▶ PROBLEM REQUIREMENTS
If pictures are present, leave them out, and copy the data word for word.

((

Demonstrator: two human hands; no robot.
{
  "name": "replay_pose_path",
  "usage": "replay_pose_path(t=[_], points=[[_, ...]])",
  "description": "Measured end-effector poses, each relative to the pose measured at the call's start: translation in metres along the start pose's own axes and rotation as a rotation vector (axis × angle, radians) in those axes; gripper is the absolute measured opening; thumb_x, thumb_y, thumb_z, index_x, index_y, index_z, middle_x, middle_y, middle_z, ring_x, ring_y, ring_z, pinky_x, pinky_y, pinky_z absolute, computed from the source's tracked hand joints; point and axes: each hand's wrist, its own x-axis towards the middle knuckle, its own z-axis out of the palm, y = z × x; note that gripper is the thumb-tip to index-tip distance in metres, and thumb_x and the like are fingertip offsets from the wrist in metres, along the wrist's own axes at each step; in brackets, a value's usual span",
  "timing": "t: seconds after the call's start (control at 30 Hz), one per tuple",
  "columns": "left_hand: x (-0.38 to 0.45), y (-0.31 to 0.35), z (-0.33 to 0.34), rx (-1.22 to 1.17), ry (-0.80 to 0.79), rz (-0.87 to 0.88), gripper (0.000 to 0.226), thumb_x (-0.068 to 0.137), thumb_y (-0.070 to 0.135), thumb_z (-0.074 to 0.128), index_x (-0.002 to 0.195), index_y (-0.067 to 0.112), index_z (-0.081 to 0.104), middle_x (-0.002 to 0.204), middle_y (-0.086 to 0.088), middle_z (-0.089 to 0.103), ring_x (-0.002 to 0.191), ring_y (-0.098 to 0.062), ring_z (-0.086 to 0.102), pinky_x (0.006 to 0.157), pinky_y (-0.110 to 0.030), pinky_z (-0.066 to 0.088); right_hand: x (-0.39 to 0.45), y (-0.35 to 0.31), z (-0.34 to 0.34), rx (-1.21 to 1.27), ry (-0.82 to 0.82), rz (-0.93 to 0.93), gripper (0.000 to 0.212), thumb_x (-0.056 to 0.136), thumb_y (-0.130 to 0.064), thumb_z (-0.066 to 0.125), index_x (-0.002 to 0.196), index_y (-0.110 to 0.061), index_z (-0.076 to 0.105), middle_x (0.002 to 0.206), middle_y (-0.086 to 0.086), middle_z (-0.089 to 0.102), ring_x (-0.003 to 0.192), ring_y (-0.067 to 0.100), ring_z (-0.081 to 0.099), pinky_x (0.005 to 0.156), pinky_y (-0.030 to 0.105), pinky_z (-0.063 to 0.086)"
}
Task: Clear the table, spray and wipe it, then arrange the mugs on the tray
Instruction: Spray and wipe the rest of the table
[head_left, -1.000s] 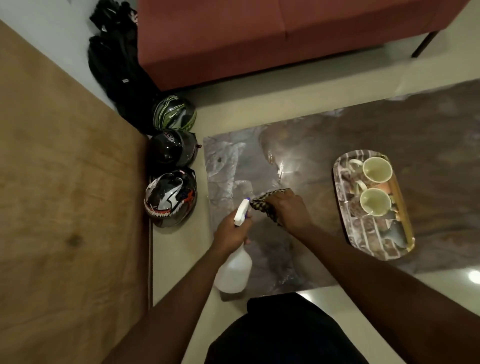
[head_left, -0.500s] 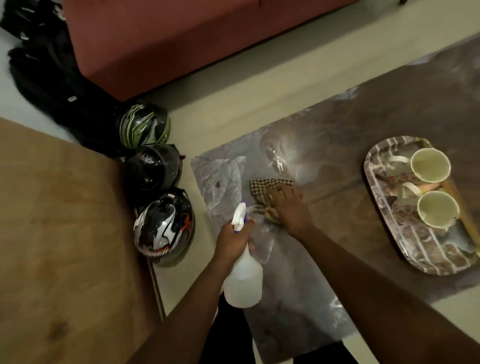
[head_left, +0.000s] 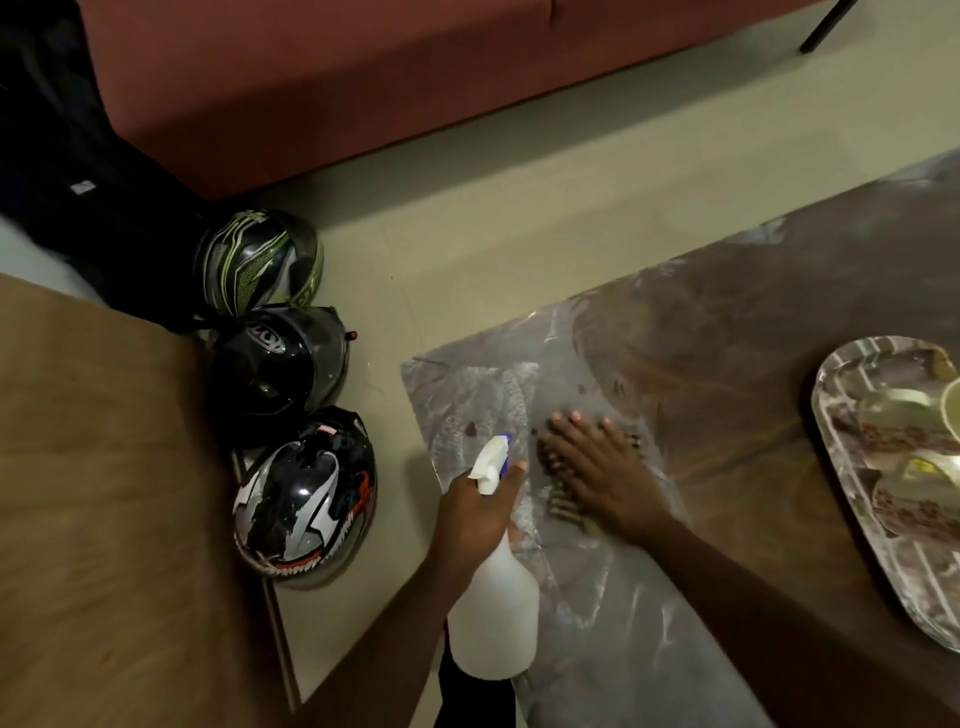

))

▶ SOLUTION FOR THIS EXERCISE
Demonstrator: two human hands; no robot.
{
  "name": "replay_pose_path",
  "usage": "replay_pose_path(t=[_], points=[[_, ...]])",
  "description": "Measured end-effector poses, each relative to the pose measured at the call's start: translation in metres along the start pose's own axes and rotation as a rotation vector (axis × angle, radians) in those axes; gripper is the absolute measured opening; thumb_x, thumb_y, thumb_z, index_x, index_y, index_z, middle_x, middle_y, middle_z, ring_x, ring_y, ring_z, pinky_x, pinky_y, pinky_z absolute, computed from the source's tracked hand joints; point and axes: each hand's wrist, its own x-axis towards the middle knuckle, its own z-axis out of the palm, y = z × x; note that gripper is the thumb-tip to index-tip distance in metres, and thumb_x and the like are fingertip offsets from the wrist in metres, along the wrist's own axes at each step; in brackets, a value's usual span",
  "timing": "t: seconds after the call's start (control at 30 Hz), one per tuple",
  "columns": "left_hand: x (-0.38 to 0.45), y (-0.31 to 0.35), z (-0.33 to 0.34), rx (-1.22 to 1.17), ry (-0.80 to 0.79), rz (-0.87 to 0.88), gripper (0.000 to 0.226), thumb_x (-0.068 to 0.137), thumb_y (-0.070 to 0.135), thumb_z (-0.074 to 0.128), index_x (-0.002 to 0.195), index_y (-0.067 to 0.112), index_z (-0.081 to 0.104), middle_x (-0.002 to 0.204), middle_y (-0.086 to 0.088), middle_z (-0.089 to 0.103), ring_x (-0.002 to 0.191), ring_y (-0.098 to 0.062), ring_z (-0.086 to 0.102), pinky_x (0.006 to 0.157), pinky_y (-0.110 to 0.030), pinky_z (-0.066 to 0.088); right_hand: x (-0.39 to 0.45), y (-0.35 to 0.31), z (-0.34 to 0.34), rx (-1.21 to 1.27), ry (-0.82 to 0.82), rz (-0.93 to 0.93), gripper (0.000 to 0.212), thumb_x (-0.056 to 0.136), thumb_y (-0.130 to 0.064), thumb_z (-0.066 to 0.125), index_x (-0.002 to 0.196), index_y (-0.110 to 0.061), index_z (-0.076 to 0.105), middle_x (0.002 to 0.206), middle_y (-0.086 to 0.086), middle_z (-0.089 to 0.102), ring_x (-0.003 to 0.192), ring_y (-0.067 to 0.100), ring_z (-0.081 to 0.099), pinky_x (0.005 to 0.156), pinky_y (-0.030 to 0.105), pinky_z (-0.063 to 0.086)"
}
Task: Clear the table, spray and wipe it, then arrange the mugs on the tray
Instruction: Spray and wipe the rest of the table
[head_left, -1.000s] 
[head_left, -0.500s] 
[head_left, +0.000s] 

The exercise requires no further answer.